§ **WHAT THE TASK REQUIRES**:
Copy, from the listing, every line in which the string "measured" is present.

== Segment start ==

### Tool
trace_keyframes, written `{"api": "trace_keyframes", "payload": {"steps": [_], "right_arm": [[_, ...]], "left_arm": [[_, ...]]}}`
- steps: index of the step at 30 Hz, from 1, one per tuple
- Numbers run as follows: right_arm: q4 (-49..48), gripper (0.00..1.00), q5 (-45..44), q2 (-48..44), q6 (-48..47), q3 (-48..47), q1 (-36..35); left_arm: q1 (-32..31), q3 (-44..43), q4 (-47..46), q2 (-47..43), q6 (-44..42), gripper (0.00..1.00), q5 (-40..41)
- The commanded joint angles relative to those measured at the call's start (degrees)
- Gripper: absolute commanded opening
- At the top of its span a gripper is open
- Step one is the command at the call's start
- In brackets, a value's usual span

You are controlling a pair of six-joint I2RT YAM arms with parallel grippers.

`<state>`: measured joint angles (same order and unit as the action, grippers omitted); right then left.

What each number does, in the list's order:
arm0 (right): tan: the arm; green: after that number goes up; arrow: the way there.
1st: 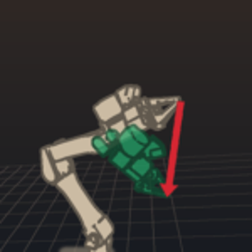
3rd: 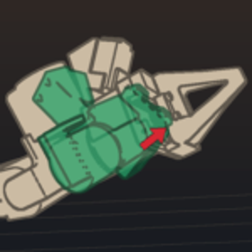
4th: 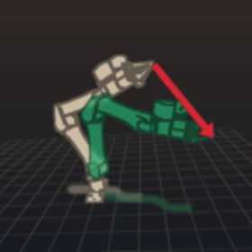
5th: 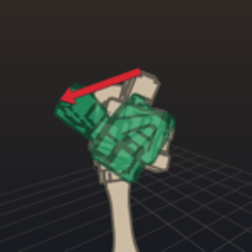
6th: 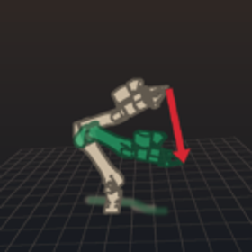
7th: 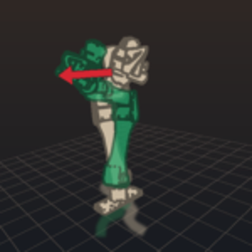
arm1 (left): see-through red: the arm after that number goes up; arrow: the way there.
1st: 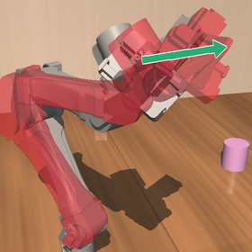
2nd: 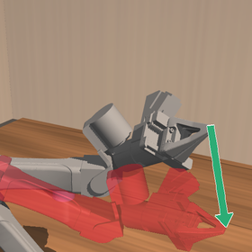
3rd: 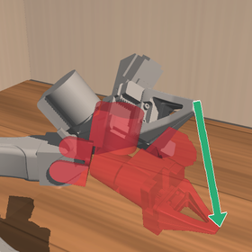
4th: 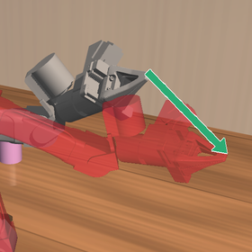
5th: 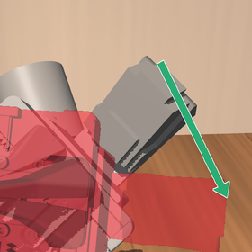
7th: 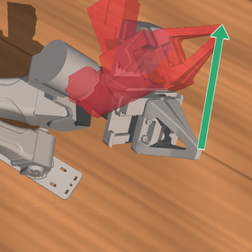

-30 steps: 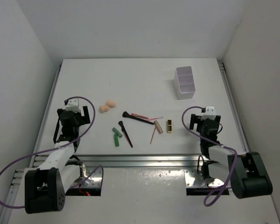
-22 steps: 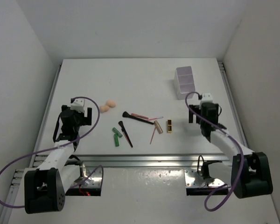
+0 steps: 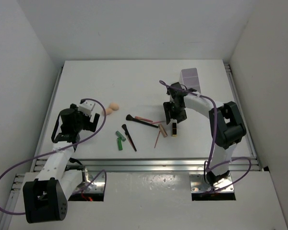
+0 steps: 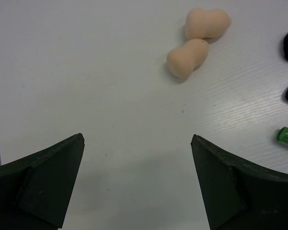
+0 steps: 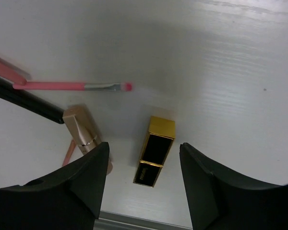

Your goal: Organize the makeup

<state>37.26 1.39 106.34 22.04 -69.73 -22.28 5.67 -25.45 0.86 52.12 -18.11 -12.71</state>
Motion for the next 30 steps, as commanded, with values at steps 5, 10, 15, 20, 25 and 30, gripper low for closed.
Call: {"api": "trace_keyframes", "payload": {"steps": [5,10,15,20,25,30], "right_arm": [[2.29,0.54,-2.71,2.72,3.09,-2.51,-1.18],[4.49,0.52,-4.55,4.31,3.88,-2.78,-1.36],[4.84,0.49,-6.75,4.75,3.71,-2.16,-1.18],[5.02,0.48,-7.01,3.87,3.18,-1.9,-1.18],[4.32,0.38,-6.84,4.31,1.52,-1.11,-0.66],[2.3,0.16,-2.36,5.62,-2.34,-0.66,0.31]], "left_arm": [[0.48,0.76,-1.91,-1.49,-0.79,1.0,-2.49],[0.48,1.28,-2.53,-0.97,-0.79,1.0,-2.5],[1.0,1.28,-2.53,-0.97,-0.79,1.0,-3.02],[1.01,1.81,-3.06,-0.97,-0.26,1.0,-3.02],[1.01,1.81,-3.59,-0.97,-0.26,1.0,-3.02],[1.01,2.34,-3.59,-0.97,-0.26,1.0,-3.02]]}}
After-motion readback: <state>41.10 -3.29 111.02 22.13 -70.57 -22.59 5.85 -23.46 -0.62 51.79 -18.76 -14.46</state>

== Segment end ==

§ **REPLY TO THE EXERCISE**:
- The commanded joint angles relative to those measured at the call's start (degrees)
`<state>`: measured joint angles (same order and unit as the action, grippers omitted); right then left.

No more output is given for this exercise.